Exercise description:
Give back only the lines in the records below from the one with "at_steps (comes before" to the one with "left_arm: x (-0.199", both inclusive, word for word.

Data entries

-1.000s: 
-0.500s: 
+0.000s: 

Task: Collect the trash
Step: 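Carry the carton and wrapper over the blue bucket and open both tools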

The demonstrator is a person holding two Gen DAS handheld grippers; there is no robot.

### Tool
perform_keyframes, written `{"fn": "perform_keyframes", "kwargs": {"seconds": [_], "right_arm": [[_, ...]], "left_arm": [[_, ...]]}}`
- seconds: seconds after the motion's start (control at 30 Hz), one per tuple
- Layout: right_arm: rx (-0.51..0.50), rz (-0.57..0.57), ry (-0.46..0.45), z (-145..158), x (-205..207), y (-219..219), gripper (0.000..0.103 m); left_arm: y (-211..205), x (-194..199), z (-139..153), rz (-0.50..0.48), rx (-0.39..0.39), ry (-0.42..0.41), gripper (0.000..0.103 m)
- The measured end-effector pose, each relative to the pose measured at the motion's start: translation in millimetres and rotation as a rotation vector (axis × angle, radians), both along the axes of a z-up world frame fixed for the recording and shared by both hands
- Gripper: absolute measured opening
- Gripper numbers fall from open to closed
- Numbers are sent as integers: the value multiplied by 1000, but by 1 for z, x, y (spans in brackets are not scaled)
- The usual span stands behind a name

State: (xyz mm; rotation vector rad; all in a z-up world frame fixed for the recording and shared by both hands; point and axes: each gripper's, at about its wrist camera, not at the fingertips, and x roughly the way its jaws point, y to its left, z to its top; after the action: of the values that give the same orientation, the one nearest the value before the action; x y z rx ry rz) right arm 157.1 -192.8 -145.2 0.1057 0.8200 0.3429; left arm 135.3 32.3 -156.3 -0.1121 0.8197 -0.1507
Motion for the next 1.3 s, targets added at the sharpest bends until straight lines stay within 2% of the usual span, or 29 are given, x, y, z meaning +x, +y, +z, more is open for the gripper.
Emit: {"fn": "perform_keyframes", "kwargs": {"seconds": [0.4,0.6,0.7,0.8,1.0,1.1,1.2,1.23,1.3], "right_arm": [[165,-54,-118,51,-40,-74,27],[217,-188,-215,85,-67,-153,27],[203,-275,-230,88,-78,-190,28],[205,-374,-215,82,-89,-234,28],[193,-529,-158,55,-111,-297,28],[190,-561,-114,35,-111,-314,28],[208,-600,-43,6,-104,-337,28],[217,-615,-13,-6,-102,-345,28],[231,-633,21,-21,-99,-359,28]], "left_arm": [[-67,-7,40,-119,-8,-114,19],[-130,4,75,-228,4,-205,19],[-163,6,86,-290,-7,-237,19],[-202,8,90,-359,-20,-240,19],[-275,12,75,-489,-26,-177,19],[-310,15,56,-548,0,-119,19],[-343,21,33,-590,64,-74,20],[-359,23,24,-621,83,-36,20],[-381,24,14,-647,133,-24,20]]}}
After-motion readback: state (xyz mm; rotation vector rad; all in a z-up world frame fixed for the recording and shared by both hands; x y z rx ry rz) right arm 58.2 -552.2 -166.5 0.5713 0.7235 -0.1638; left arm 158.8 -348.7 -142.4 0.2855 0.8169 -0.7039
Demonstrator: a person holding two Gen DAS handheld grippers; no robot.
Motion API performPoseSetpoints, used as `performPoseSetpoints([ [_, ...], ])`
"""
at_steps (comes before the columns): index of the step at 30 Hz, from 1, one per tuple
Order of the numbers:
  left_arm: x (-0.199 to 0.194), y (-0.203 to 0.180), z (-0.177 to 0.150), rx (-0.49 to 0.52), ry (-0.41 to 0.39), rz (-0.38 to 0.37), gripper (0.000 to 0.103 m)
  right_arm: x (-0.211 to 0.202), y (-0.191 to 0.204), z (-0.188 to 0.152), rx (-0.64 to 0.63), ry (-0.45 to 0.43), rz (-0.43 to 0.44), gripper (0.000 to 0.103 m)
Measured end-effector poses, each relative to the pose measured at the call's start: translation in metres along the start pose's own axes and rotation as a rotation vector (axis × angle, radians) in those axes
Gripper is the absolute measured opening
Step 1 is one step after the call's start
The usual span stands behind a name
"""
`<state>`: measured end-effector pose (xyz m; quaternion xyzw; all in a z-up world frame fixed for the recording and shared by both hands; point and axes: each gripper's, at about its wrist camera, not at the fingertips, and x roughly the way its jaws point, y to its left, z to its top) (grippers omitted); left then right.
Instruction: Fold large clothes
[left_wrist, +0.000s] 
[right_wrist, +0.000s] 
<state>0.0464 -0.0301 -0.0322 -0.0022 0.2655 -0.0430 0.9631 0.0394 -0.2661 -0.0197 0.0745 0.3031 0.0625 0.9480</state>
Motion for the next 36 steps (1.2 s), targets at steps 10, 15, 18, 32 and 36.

Task answer:
at_steps (comes before the columns): index of the step at 30 Hz, from 1, one per tuple
Order of the numbers:
  left_arm: x (-0.199 to 0.194), y (-0.203 to 0.180), z (-0.177 to 0.150), rx (-0.49 to 0.52), ry (-0.41 to 0.39), rz (-0.38 to 0.37), gripper (0.000 to 0.103 m)

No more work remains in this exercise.